此话一出,气氛瞬间沉住了。
张鲸已经汗流浃背,随时等待着皇帝陛下破防雷霆大怒。
这个问题张鲸本不想回答,然而皇帝对“六月二十”这个日子的执念实在是太深了。他上次可以侥幸不回答,但这次若是还不回答,那就会有下次,下下次……
朱翊钧久久没有说话,似乎哑巴了一般,突然间,他猛地哆嗦了一下!
“怎么这么暗?快去把灯点上!”
朱翊钧眼神慌张地四处环顾着,好似周围有‘什么’一样。
张鲸都愣了,这灯不是都点了吗?
再看皇帝陛下那慌张害怕的神情,张鲸顿时了然。
看来皇帝陛下这是在怕黑,怕在这么个‘特殊’的日子里,‘张居正’来‘找’他啊!
……
这一夜的乾清宫可以说是‘灯火通明’,四处都亮的跟过年一样,尤其是皇帝陛下的寝宫之内。
许多下人都不明白突然点那么多灯干什么,只知道皇帝‘又’病了,并下令说明日不上朝。
……
申府。
“可远,你什么时候回京的?”
在得知于慎行这么晚了还登门拜访的那一刻,申时行是十分意外的,他没想到于慎行居然这么快就回京了。
于慎行一身风尘仆仆,显然是刚下马就赶来申府了,在见到申时行后,他说的第一句话不是回答问题,而是安慰道:“汝默,听闻你祖母去世了,唉,节哀啊。”
申时行作悲哀状叹了口气,似乎不愿提起这段‘伤心事’一般,转而询问道:“对了,瞧你这身行头是才刚到京师吧?伱怎么不先回去歇息一下,咱们明日再见也是一样的啊。

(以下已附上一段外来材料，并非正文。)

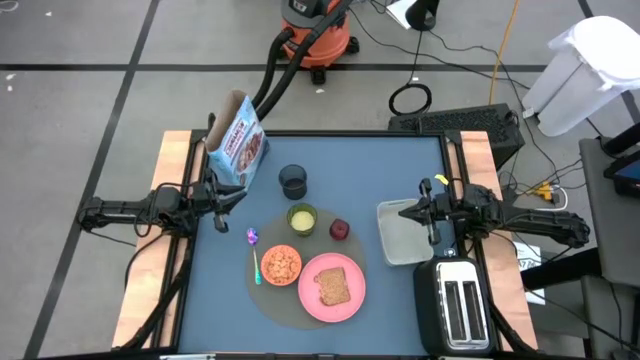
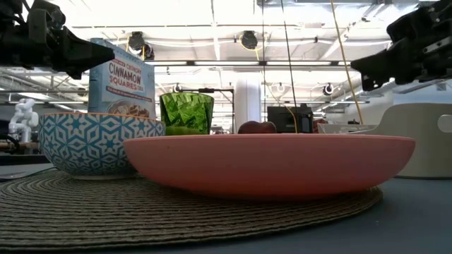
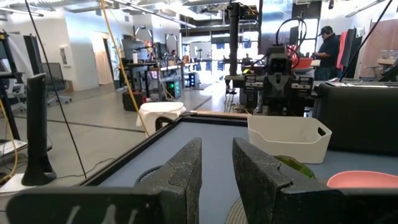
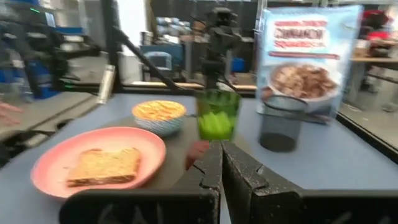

”
于慎行笑着摇了摇头:“无妨,我不累,主要是有事情想问你。”
“什么事这么急?”申时行一副什么都不知道的样子。
于慎行也不拆穿对方,更没有问对方为什么一直不回信,而是问道:“你是不是有另外派人去江陵,教张太岳的孙子张重辉做那些事?”
“啊?”申时行面露不解,他是真的不知道于慎行在说什么。
“那看来不是你了。”于慎行松口气的同时,眉头却是皱了起来,又叹道:
“汝默,说出来你可能不信,你被张太岳的孙子给讹上了。他到处跟别人说,你是他的靠山……”
“啊?”申时行先是愣了一下,转瞬却是大笑了起来:“哈哈哈,哈哈哈。”
“你还有心思笑,万一被皇上知道,你可怎么解释?”于慎行担忧道。
申时行却是无所谓地摆手笑道:“脚正不怕鞋歪,没做过的事情我有什么好担忧的?诶,对了,张太岳的孙子好像才六岁吧?他刚出生那会儿我还抱过他,那小子当时尿了我一身呢!”
申时行还在哈哈笑着,于慎行却是一副欲言又止的模样,似乎在纠结着什么。
见对方这般,申时行也好奇了,他问道:“可远,怎么了?可是有什么难言之隐?”
于慎行咬了咬牙,又是纠结片刻后,他终于忍不住问道:“汝默,你相信人死之后,魂魄夺舍这种事情吗?”